Tuesday, March 3, 2020, is the day I died. It is the day my mother, my rock, my hero is slipped into her own world.
We started to notice forgetfulness about a year before. She would be setting the table for our Sunday dinner and would be telling us some family gossip. She would be giving us direction in between the lines of the story and would be, what I would now officially now call multi-tasking. After sitting down for a while she reached over and smack my arm and launch into this very exciting gossip once again.
I knew what was happening, Alzheimers ran in the family. I watched my mom’s heartbreak about 17 years earlier when her father forgot who she was. I watched her swirl in fits of hurt, anger, and heartbreak. So, after finally getting into a specialist, she moved into my house and settled into a routine, and we braced for the next milestone in her decline.
She became what only she would describe as the green dragon. She was just so angry with everyone…all the time. My children certainly had to learn that she was not well and they struggled not to take it personally (that’s a whole other story – but know it’s a huge part of this). My husband, with the patience of a saint, managed as well as he could. But there was this overwhelming guilt that hung over my head. My husband wanted his wife back, my children wanted to be the ones dotted on and I couldn’t remember the last time I was actually alone.
Meanwhile, at work, things are picking up. We are now in the throws of a huge product launch and our deadlines kept slipping. I get it – it’s stressful. My team is working around the clock and I am letting things slip. I’m forgetting things left right and centre. I’m frustrated and frankly not doing so well.
So I was not surprised when last Tuesday, you called me into your office. You leaned back in your chair and started in on me “I don’t know what is happening with you, but you know there is nothing more important than this launch. So you need to roll up your sleeves, get your head in the game, and just get over whatever is going on.
I was done.
I came home, sent the nurse home, put $100 on the counter for pizza, and crawled up onto my mom’s bed. She yelled at me to get out and that she was going to call the police. I sang her favourite song and slowly her brow unfurled. She smiled and launched into the story of why she and her daughter loved that song so much. I listened and cried.
I sobbed, the ugly kind of sobbing. I cried and wailed like I have never cried before and in a tear-filled glance, my mom looked at me (like actually looked at me), put her hand on my face, and said “now now Lanie – just think – the crying will be over soon and the sun will shine again. Be brave little one..” She wrapped her little arms around me, rubbed my back, and hummed her song.

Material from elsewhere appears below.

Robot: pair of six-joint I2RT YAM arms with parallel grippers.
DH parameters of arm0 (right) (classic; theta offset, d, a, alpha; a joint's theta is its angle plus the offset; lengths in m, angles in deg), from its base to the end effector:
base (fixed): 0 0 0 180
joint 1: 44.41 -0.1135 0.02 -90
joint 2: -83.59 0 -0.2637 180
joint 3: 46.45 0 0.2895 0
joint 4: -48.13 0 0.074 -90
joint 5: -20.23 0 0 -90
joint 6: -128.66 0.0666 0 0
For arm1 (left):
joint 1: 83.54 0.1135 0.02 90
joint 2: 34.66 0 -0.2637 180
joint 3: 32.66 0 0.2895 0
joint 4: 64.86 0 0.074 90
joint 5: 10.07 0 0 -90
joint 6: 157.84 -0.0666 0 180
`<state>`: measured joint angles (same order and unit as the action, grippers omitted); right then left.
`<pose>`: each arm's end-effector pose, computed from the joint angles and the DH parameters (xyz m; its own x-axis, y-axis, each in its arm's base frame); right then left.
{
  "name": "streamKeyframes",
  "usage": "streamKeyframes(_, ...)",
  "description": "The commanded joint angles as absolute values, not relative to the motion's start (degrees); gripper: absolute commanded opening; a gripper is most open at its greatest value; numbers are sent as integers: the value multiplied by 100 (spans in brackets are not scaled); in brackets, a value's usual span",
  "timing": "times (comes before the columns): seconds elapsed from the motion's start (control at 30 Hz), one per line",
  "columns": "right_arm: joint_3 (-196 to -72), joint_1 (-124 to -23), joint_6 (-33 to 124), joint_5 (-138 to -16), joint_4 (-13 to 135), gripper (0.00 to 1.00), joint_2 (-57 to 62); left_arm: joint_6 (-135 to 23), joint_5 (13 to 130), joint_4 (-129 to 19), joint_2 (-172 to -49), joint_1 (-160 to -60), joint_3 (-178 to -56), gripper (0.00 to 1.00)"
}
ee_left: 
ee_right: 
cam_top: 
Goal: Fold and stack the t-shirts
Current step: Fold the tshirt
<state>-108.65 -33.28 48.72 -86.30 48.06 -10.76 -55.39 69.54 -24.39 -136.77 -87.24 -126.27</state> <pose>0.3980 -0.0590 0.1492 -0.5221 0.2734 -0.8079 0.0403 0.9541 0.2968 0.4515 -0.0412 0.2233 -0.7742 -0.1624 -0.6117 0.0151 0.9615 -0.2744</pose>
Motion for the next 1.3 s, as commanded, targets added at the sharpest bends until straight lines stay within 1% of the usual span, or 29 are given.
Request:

That was the last time my mother said my name. It was the last time she held me. It was for all intents and purposes the night I died.
This is a very long way of saying to you, I am sorry I let you down and no, I won’t get over it.
I won’t get over the fact that I look into my mother’s eyes and I see a stranger. I won’t get over the idea that her heart feels empty. That she seems to look through me and not see the love I have for her. I won’t get over the idea that she would have hated not knowing me.
It is with this heavy heart that I am handing in my resignation. That while I am passionate about all things marketing and the glorious mission this company is on, I am dedicated to my family and to myself. I am dedicated to putting love first and I will do everything I can to not move on from that dedication. I am honoured to give as much love to this amazing woman as I possibly can, while I can. My children are watching, they will remember. So, in my humble opinion, yes, there are things more important than the launch.
I don’t think this is a resignation letter that you have seen before and it is my hope for you, that it is also the last.
I will ask someone on my amazing team, to collect my things from the office. I will be happy to talk to HR about why I resigned and I will also be here, cheering this company on from afar.
Thank you for reminding me what is best in life.